Once an event-driven automation is setup and StackStorm starts auto-remediation it is often necessary to track
down from source of the external event what StackStorm did with those events. StackStorm enables this through a feature called Trace Tags which allow a user to correlate events originating in external systems with a StackStorm automation.

Trace tags can be attached to TriggerInstances and ActionExecutions. Usually, Sensors or Webhook payloads tend to include trace tags that apply to TriggerInstances, this implies that it is necessary to have an understanding of the Sensor or the configured Webhook payload. Head over to documentation for an in-depth discussion on Traces.

Continuing with the previously setup example lets begin with a Sensu event. Sensu event payload can be obtained
using the Sensu events API.

Sensu event

# http http://sensu-server:4567/events

[
    {
        "action": "create",
        "check": {
            ...
        },
        "client": {
            ...
        },
        "id": "03cce13d-3dd9-41a8-a357-b1df62ab0705",
        ...
    }
]

Each sensu event has a unique id field which is used by the StackStorm Sensu event handler as the Trace Tag for the StackStorm TriggerInstance.

In this case that value is 03cce13d-3dd9-41a8-a357-b1df62ab0705. Use this value to obtain a StackStorm Trace.

# st2 trace list --trace-tag 03cce13d-3dd9-41a8-a357-b1df62ab0705
id: 5698439eaef3392a8c2a832a
trace_tag: 03cce13d-3dd9-41a8-a357-b1df62ab0705
start_timestamp: 2016-01-15T00:55:58.625104Z
+---------------------------+------------------+----------------------------------+
| id                        | type             | ref                              |
+---------------------------+------------------+----------------------------------+
|  5698439eaef3392a8c2a8329 | trigger-instance | sensu.event_handler              |
|  56983951aef3392ac6e7ba9c | rule             | app_remidiation.on_app_response_ |
|                           |                  | check                            |
| +5698439eaef3392a8c2a832c | execution        | app_remediation.remediate        |
|  5698439faef3392a8c2a832e | trigger-instance | core.st2.generic.actiontrigger   |
+---------------------------+------------------+----------------------------------+

The above Trace consists a list of activities that StackStorm performed. In this case those are the TriggerInstance created by StackStorm, triggered Rule and ActionExecution representing the performed remediation. Further drill down can be performed using familiar CLI commands like st2 trigger-instance get <trigger-instance-id>, st2 rule get <rule-id> or st2 execution get <execution-id>. This list effectively is the answer to question we started out with i.e. “What did StackStorm do with the event that it received?”.

Closing thoughts

Often the remediation steps in response to an event are not obvious. In those cases StackStorm can be setup to aid with troubleshooting – a practice known as facilitated troubleshooting. By having operators decide the best course of remediation, based on the troubleshooting data gathered by StackStorm, a remediation workflow can then be coded up in StackStorm that replicates trusted manual steps. Facilitated troubleshooting thus becomes a stepping stone to auto-remediation. StackStorm also provides some powerful tools like Flow Workflow editor and GUI based rules editors to aid in authoring of auto-remediations.

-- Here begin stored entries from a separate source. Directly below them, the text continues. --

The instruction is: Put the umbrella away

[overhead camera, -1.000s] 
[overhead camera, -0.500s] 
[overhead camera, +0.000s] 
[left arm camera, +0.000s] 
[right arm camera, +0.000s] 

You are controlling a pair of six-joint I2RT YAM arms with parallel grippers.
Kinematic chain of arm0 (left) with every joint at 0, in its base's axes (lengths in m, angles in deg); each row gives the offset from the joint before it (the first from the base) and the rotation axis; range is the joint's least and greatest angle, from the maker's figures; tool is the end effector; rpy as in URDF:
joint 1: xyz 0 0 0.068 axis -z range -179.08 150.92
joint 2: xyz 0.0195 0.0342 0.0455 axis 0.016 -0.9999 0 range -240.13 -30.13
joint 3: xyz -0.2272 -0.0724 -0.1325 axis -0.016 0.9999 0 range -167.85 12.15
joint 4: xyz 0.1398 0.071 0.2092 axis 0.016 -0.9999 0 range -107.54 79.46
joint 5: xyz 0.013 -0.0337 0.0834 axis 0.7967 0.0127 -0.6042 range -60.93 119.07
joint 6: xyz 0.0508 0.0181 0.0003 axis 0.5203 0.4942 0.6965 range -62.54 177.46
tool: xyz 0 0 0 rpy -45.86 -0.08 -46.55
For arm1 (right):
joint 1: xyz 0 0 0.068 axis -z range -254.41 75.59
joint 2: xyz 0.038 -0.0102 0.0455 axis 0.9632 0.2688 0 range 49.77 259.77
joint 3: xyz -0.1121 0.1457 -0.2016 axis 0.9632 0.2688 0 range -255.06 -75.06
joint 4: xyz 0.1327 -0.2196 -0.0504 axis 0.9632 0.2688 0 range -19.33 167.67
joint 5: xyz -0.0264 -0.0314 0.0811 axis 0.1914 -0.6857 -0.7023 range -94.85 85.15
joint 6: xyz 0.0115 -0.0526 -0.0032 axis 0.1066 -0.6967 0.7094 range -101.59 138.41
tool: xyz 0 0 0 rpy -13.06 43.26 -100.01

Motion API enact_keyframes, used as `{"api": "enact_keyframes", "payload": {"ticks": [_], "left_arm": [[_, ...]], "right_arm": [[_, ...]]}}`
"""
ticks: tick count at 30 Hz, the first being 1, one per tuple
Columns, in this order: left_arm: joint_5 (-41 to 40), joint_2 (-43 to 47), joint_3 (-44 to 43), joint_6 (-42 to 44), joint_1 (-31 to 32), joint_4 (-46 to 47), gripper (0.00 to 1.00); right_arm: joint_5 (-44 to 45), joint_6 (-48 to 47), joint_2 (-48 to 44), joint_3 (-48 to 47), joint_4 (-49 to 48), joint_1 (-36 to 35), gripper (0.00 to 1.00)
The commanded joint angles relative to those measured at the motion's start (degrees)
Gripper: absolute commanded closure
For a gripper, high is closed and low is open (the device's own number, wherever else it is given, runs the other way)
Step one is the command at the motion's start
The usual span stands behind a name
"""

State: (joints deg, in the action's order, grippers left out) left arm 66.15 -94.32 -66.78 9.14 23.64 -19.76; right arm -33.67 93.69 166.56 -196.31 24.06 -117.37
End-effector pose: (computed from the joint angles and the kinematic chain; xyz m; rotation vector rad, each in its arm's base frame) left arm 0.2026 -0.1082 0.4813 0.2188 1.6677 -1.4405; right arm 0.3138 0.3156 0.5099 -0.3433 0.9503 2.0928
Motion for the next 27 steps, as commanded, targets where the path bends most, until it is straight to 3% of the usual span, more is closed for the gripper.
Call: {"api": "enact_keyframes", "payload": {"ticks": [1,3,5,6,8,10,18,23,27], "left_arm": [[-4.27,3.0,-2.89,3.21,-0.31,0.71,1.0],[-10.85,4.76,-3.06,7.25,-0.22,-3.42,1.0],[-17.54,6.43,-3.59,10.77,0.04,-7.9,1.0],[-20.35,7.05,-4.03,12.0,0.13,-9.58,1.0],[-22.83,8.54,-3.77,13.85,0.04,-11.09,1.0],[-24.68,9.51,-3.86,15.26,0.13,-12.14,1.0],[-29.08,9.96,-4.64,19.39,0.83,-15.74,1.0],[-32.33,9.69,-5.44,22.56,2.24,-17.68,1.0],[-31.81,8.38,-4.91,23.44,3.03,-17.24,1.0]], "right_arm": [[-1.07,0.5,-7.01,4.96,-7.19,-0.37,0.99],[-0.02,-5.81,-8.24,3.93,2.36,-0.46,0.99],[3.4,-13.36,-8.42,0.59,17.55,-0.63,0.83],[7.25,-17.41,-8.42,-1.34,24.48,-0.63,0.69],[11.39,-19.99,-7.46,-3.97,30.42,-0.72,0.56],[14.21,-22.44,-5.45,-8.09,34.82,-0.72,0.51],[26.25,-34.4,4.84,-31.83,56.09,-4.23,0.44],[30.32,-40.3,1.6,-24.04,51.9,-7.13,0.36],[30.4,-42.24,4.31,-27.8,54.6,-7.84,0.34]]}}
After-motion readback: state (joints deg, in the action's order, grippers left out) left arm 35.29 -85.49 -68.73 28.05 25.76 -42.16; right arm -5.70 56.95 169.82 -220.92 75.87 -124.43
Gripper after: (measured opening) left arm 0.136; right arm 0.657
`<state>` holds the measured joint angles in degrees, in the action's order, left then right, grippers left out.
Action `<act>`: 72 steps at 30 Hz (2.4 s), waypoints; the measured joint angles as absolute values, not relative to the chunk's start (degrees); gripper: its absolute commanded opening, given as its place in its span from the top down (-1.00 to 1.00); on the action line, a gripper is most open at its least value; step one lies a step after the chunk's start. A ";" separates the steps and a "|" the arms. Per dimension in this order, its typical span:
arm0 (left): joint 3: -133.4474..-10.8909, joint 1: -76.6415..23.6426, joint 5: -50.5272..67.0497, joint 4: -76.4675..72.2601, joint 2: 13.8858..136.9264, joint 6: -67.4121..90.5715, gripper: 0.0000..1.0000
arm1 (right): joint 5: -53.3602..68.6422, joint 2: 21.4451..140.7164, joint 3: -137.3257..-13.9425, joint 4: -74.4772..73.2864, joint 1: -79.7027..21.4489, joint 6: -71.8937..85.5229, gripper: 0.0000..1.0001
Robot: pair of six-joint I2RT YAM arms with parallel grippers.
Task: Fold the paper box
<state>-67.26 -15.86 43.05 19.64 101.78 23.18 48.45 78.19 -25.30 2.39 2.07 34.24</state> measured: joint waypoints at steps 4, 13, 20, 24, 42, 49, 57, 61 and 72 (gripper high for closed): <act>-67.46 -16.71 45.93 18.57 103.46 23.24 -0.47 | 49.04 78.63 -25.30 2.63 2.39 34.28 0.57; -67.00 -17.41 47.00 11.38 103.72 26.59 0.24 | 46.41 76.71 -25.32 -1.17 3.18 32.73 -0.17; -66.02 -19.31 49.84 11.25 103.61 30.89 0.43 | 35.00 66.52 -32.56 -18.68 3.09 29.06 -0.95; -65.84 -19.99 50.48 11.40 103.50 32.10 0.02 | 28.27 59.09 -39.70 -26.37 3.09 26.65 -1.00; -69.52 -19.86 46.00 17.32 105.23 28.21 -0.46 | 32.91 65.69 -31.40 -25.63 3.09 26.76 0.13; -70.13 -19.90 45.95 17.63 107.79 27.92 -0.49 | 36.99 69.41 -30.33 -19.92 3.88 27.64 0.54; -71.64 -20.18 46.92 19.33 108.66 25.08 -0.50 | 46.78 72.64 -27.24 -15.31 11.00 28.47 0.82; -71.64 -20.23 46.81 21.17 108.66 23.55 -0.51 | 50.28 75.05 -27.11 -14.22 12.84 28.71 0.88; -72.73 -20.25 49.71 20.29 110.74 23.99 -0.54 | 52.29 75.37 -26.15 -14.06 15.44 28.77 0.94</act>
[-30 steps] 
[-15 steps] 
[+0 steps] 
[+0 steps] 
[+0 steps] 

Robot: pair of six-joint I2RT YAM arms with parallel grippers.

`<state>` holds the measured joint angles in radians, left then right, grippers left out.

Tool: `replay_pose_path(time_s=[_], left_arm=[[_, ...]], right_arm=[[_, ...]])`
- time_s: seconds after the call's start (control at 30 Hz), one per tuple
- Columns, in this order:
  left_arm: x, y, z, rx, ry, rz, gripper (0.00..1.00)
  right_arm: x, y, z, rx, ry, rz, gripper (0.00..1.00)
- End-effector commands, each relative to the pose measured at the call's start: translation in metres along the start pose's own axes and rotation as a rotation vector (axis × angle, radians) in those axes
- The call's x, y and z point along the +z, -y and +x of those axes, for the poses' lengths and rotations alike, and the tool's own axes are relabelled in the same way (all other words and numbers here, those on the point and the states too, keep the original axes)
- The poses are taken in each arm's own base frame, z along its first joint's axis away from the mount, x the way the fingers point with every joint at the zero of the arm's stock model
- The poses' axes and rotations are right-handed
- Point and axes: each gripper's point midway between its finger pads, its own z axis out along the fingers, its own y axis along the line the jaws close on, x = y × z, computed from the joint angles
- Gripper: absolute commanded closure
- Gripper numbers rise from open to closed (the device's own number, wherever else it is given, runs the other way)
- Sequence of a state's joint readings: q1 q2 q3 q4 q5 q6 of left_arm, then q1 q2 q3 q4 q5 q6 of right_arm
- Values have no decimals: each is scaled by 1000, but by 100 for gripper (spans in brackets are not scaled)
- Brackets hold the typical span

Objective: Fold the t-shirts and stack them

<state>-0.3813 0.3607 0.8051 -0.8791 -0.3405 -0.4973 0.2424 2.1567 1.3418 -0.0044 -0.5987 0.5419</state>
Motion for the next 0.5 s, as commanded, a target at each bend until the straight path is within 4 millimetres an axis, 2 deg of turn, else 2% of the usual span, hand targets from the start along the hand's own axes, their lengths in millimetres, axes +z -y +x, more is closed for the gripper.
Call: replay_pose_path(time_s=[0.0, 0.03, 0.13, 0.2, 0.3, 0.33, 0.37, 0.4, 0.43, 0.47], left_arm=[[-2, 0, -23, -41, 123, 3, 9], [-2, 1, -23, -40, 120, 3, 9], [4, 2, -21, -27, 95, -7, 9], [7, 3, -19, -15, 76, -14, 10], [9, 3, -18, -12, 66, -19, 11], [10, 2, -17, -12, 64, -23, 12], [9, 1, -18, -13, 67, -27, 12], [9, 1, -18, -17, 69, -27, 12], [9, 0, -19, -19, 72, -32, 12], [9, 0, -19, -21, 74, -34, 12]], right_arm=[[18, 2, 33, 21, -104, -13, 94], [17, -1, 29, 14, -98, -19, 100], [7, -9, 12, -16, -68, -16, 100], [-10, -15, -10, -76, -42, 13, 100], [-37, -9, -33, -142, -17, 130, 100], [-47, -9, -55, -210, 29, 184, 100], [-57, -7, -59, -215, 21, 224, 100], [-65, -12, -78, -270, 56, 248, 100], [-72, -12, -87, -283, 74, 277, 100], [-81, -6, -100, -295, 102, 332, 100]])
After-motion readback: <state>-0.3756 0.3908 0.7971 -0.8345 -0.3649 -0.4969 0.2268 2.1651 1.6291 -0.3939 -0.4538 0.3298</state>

With the help of Rules debugging and Traces, StackStorm provides capabilities to quickly build out event-driven automations as well as track the lifetimes of automations. Using StackStorm to maintain and manage your automations helps increase their visibility by making the system observable and traceable leading to increased trust into the automations themselves. Sleep easy, and let StackStorm quash those 2am events for you.